What is being asked:
What you return must be the full listing, word for word, with no images in it.

────────

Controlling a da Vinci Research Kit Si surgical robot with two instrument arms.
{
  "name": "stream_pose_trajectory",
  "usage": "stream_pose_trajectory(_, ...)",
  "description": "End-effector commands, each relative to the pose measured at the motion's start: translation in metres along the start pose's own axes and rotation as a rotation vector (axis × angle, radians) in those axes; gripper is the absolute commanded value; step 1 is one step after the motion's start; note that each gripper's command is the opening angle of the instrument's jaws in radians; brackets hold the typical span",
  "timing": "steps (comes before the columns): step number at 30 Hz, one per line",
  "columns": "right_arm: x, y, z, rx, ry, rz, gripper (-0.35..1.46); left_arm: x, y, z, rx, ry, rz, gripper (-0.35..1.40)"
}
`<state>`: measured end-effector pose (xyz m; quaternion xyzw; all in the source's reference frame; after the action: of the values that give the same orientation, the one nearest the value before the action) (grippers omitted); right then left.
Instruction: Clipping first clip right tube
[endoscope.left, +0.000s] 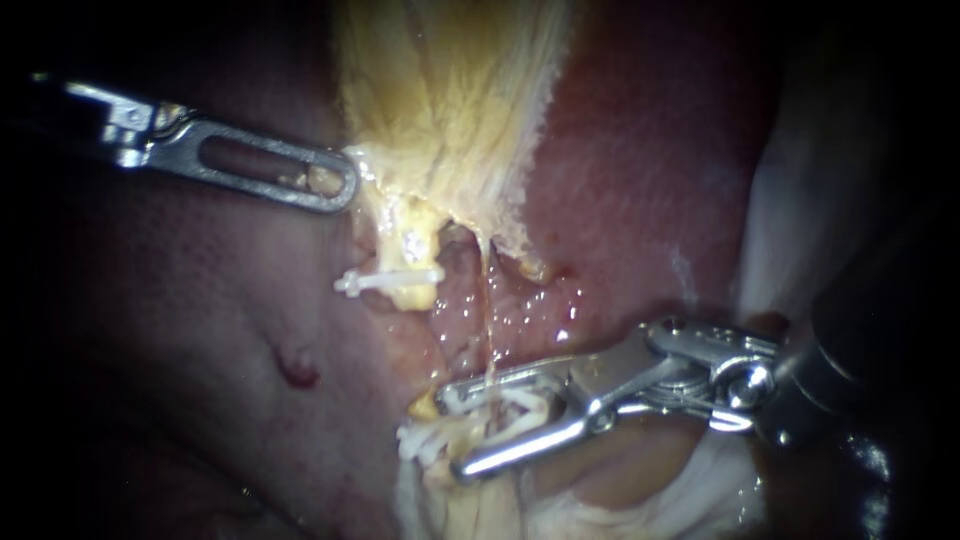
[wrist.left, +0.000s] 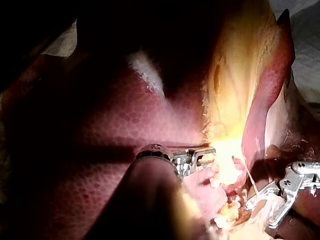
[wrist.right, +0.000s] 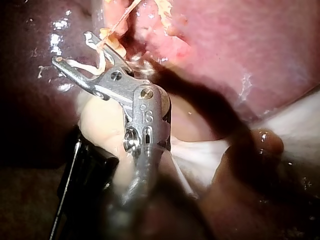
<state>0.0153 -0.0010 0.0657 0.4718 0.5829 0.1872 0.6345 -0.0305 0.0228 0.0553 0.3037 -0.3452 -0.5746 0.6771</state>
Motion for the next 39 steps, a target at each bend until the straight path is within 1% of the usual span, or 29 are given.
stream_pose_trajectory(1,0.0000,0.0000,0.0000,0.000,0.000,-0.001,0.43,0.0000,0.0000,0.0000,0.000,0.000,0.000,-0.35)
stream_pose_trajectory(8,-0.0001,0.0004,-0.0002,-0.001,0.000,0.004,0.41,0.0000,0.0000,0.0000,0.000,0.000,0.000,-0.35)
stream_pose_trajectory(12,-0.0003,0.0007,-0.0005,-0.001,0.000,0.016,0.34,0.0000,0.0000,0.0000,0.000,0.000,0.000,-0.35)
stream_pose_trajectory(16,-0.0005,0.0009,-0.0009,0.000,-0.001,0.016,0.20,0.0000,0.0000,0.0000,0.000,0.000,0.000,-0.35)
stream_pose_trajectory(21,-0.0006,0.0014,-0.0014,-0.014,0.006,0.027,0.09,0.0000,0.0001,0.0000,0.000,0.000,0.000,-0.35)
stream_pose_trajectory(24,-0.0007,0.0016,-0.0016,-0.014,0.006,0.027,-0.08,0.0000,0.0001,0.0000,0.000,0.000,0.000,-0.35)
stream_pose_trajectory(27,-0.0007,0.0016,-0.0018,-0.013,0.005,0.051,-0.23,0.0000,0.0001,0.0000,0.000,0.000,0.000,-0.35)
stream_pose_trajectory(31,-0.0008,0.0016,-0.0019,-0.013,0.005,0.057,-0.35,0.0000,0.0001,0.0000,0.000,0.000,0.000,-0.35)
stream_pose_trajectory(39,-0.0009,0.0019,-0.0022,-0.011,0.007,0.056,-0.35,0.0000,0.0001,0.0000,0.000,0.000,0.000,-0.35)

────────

Task response:
Controlling a da Vinci Research Kit Si surgical robot with two instrument arms.
{
  "name": "stream_pose_trajectory",
  "usage": "stream_pose_trajectory(_, ...)",
  "description": "End-effector commands, each relative to the pose measured at the motion's start: translation in metres along the start pose's own axes and rotation as a rotation vector (axis × angle, radians) in those axes; gripper is the absolute commanded value; step 1 is one step after the motion's start; note that each gripper's command is the opening angle of the instrument's jaws in radians; brackets hold the typical span",
  "timing": "steps (comes before the columns): step number at 30 Hz, one per line",
  "columns": "right_arm: x, y, z, rx, ry, rz, gripper (-0.35..1.46); left_arm: x, y, z, rx, ry, rz, gripper (-0.35..1.40)"
}
`<state>`: measured end-effector pose (xyz m; quaternion xyzw; all in the source's reference frame; after the action: of the values that give the same orientation, the one nearest the value before the action) (grippers omitted); right then left.
Instruction: Clipping first clip right tube
[endoscope.left, +0.000s] 
[wrist.left, +0.000s] 
[wrist.right, +0.000s] 
<state>0.0153 -0.0010 0.0657 0.4718 0.5829 0.1872 0.6345 -0.0305 0.0228 0.0553 0.3037 -0.3452 -0.5746 0.6771</state>
Motion for the next 39 steps, a target at each bend until the straight path is within 1% of the usual span, or 29 are given.
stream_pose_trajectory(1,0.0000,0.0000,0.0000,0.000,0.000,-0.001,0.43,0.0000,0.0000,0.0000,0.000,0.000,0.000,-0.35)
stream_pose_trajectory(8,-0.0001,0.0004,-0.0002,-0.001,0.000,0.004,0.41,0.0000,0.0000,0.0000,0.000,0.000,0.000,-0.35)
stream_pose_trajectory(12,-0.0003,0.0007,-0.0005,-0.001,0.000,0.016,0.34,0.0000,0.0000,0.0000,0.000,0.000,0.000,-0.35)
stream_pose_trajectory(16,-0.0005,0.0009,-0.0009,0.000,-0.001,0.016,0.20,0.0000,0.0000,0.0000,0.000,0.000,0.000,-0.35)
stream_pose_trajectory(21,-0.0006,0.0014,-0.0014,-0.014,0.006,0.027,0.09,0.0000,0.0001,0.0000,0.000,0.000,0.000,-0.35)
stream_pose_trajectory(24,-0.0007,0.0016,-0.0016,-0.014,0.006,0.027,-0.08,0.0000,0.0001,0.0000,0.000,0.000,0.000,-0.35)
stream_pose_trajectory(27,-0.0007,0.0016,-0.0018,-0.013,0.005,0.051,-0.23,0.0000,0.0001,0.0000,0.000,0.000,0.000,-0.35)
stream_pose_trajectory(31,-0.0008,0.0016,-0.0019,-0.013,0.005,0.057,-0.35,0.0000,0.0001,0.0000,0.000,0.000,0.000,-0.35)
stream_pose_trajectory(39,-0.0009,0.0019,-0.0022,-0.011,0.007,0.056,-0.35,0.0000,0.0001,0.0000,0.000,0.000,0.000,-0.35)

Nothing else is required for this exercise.